Action item →
Each line in the material below must be transcribed exactly; no picture belongs in the copy.
* * * * * * * * *
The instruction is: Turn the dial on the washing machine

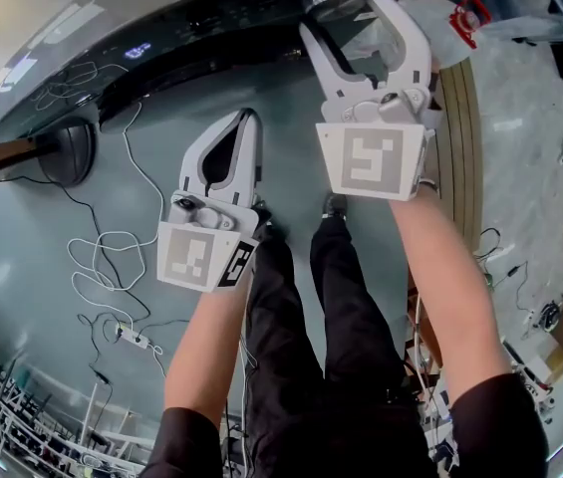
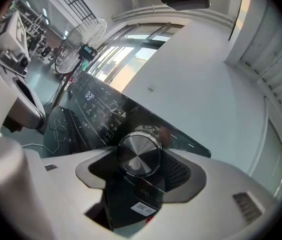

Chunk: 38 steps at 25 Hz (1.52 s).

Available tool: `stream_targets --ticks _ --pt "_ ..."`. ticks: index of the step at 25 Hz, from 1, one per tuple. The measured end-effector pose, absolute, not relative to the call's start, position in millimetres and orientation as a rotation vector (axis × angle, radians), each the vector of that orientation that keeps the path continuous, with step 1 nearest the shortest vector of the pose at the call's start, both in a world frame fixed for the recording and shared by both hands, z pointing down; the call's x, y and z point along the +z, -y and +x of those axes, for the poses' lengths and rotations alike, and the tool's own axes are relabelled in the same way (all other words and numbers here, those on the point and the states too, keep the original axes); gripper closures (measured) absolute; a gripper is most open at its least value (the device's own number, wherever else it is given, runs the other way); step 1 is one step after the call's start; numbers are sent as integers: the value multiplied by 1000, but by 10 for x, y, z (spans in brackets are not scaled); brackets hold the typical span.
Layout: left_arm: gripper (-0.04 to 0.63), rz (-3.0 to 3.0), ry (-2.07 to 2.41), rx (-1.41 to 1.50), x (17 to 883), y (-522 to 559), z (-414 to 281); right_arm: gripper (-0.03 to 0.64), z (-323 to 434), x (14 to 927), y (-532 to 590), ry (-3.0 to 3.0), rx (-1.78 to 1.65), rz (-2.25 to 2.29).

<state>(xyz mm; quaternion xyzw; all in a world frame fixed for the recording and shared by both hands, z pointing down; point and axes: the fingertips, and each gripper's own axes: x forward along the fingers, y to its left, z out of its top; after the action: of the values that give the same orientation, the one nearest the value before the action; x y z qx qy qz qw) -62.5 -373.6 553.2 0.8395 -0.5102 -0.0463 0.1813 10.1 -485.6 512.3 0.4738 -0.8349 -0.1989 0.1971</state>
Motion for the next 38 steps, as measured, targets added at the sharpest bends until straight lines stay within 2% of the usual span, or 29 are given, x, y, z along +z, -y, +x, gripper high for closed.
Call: stream_targets --ticks 15,21,38 --pt "580 2360 1459 -137 5516 3751 -637 328 186 5159 4869 2484 -30 1470" --pt "580 2354 1460 -140 5508 3759 -638 328 195 5119 4892 2559 58 1489" --pt "580 2346 1457 -154 5460 3777 -617 328 287 5147 4930 2650 766 1602"
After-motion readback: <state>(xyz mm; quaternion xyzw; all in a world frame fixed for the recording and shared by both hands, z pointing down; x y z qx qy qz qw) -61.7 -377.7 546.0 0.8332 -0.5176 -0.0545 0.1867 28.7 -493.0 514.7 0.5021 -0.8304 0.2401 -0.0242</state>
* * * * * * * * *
Answer to this problem →
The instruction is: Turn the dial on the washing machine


Chunk: 38 steps at 25 Hz (1.52 s).

Available tool: `stream_targets --ticks _ --pt "_ ..."`. ticks: index of the step at 25 Hz, from 1, one per tuple. The measured end-effector pose, absolute, not relative to the call's start, position in millimetres and orientation as a rotation vector (axis × angle, radians), each the vector of that orientation that keeps the path continuous, with step 1 nearest the shortest vector of the pose at the call's start, both in a world frame fixed for the recording and shared by both hands, z pointing down; the call's x, y and z point along the +z, -y and +x of those axes, for the poses' lengths and rotations alike, and the tool's own axes are relabelled in the same way (all other words and numbers here, those on the point and the states too, keep the original axes); gripper closures (measured) absolute; a gripper is most open at its least value (the device's own number, wherever else it is given, runs the other way); step 1 is one step after the call's start; numbers are sent as integers: the value multiplied by 1000, but by 10 for x, y, z (spans in brackets are not scaled); brackets hold the typical span.
Layout: left_arm: gripper (-0.04 to 0.63), rz (-3.0 to 3.0), ry (-2.07 to 2.41), rx (-1.41 to 1.50), x (17 to 883), y (-522 to 559), z (-414 to 281); right_arm: gripper (-0.03 to 0.64), z (-323 to 434), x (14 to 927), y (-532 to 590), ry (-3.0 to 3.0), rx (-1.78 to 1.65), rz (-2.25 to 2.29).

<state>(xyz mm; quaternion xyzw; all in a world frame fixed for the recording and shared by both hands, z pointing down; point and axes: the fingertips, and each gripper's own axes: x forward along the fingers, y to its left, z out of its top; after the action: of the values that give the same orientation, the one nearest the value before the action; x y z qx qy qz qw) -62.5 -373.6 553.2 0.8395 -0.5102 -0.0463 0.1813 10.1 -485.6 512.3 0.4738 -0.8349 -0.1989 0.1971</state>
Motion for the next 38 steps, as measured, targets added at the sharpest bends until straight lines stay within 2% of the usual span, or 29 are given, x, y, z along +z, -y, +x, gripper high for closed.
Call: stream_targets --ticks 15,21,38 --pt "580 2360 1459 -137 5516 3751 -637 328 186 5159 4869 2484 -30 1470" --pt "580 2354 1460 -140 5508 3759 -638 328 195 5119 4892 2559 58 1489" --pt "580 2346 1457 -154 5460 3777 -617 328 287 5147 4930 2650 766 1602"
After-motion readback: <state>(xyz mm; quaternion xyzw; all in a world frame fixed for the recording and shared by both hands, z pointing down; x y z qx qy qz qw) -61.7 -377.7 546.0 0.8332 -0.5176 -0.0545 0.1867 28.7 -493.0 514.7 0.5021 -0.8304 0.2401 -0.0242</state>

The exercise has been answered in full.